Rasgo peculiar de nuestro oficio, que en ese lidiar con la incertidumbre muestra su autenticidad mayor y lleva a otorgarle gran valor a las reconstrucciones de lo sucedido, pues abren caminos de inteligibilidad por analogía con posibles situaciones futuras que nos depare la clínica.

De ese modo rehacemos el itinerario recorrido y extraemos ejemplos que son mucho más que ilustrativos, pues nos acompañarán al enfrentarnos de nuevo con lo inédito.

¿Qué pretendemos?: apertura emocional, aceptación de las versiones contrastantes de sí y de los seres y vínculos primarios, disminución del penar y de la angustia inútiles.

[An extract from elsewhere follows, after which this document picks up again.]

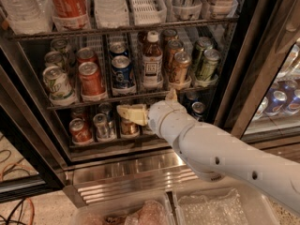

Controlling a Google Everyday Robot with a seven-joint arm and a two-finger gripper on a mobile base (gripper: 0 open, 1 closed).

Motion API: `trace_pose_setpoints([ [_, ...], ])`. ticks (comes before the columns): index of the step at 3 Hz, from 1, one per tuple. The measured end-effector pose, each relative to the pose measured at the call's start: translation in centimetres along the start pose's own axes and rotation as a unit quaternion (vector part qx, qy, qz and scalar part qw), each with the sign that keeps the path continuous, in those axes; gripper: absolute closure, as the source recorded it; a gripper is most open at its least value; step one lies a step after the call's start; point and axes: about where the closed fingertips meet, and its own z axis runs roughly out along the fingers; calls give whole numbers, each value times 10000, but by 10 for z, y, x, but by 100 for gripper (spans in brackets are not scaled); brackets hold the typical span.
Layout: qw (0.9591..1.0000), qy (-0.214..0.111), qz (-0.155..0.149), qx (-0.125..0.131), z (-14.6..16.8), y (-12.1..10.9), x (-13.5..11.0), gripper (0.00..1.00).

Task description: Pick blue plastic bottle from middle shelf of fridge

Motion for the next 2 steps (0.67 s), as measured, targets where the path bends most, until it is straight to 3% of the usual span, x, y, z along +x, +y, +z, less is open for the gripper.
trace_pose_setpoints([
  [1, 9999, -135, 5, 45, 7, 3, -4, 7],
  [2, 9997, -219, -29, 134, 12, 4, -4, 25],
])
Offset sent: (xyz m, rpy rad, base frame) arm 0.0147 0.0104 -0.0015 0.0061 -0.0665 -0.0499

Todo en pos de un incremento de la densidad subjetiva, lo cual requiere atravesar resistencias y aceptar las reglas del juego transferencial, donde convergen, como cualquier metapsicología renovada lo reconoce, pasión y sentido.

Lo dicho podría dar cuenta de un furor curandis morigerado impregnado de juicios de valor, que finalmente sería un proyecto edificante más de los muchos que han habido.

Pero no, pues allí se juega la pretensión de instalar la experiencia extendida del inconsciente, territorio propio y a la vez extraño para el analizando, por definición de estructura, pero también para el analista, que sostiene un proceso cuyos avatares está dispuesto a transitar, pero sin conocerlo de antemano.

Y donde el valor de los materiales hallados radica en los grados de verdad que promuevan respecto de sí, de los otros primordiales, de los movimientos transferenciales, y que se mide según su potencia mutativa.

O sea, por los cambios que logran en los síntomas, las inhibiciones y la angustia, y en las versiones del Self que esas transformaciones activan o crean.

Y desde allí en la percepción de las realidades –así, en plural– en que transcurre la vida.

Proceso quebrado, de trámite imperfecto, con muchos tanteos, idas y vueltas, que explica las enormes dificultades para dar cuenta de él de manera fiel y convincente, que puede llevar tanto a la ilusión de matematizarlo, purificando al límite lo peculiar de su transcurso, cuanto a tomar el camino de una estetización literaria.

La literatura se ha de dar, en todo caso, por añadidura, y si sobreviene un premio Goethe mejor, pero la escritura vale en función del confort personal del psicoanalista que además, al modo de soliloquio instrumental, lo excentra de sí, permitiéndole escucharse al leerse.

Y también como parte del compromiso de transmisión, como legado, en la peculiar genealogía que el psicoanálisis instaura.

Con una metapsicología enraizada en el cuerpo y las pasiones, anudadas con los cuerpos y las mentes de los otros, y acorde a una clínica relatable, pero no reducible a mera sustancialidad relatante.

1 Es decir, una masa de sentidos que precipitan como conjunto gravitante de ideas y se replican en variados contextos, determinando valores y consiguientemente actitudes. El concepto de ideologema procede de Julia Kristeva, y ha cundido en la semiótica y la teoría de la cultura.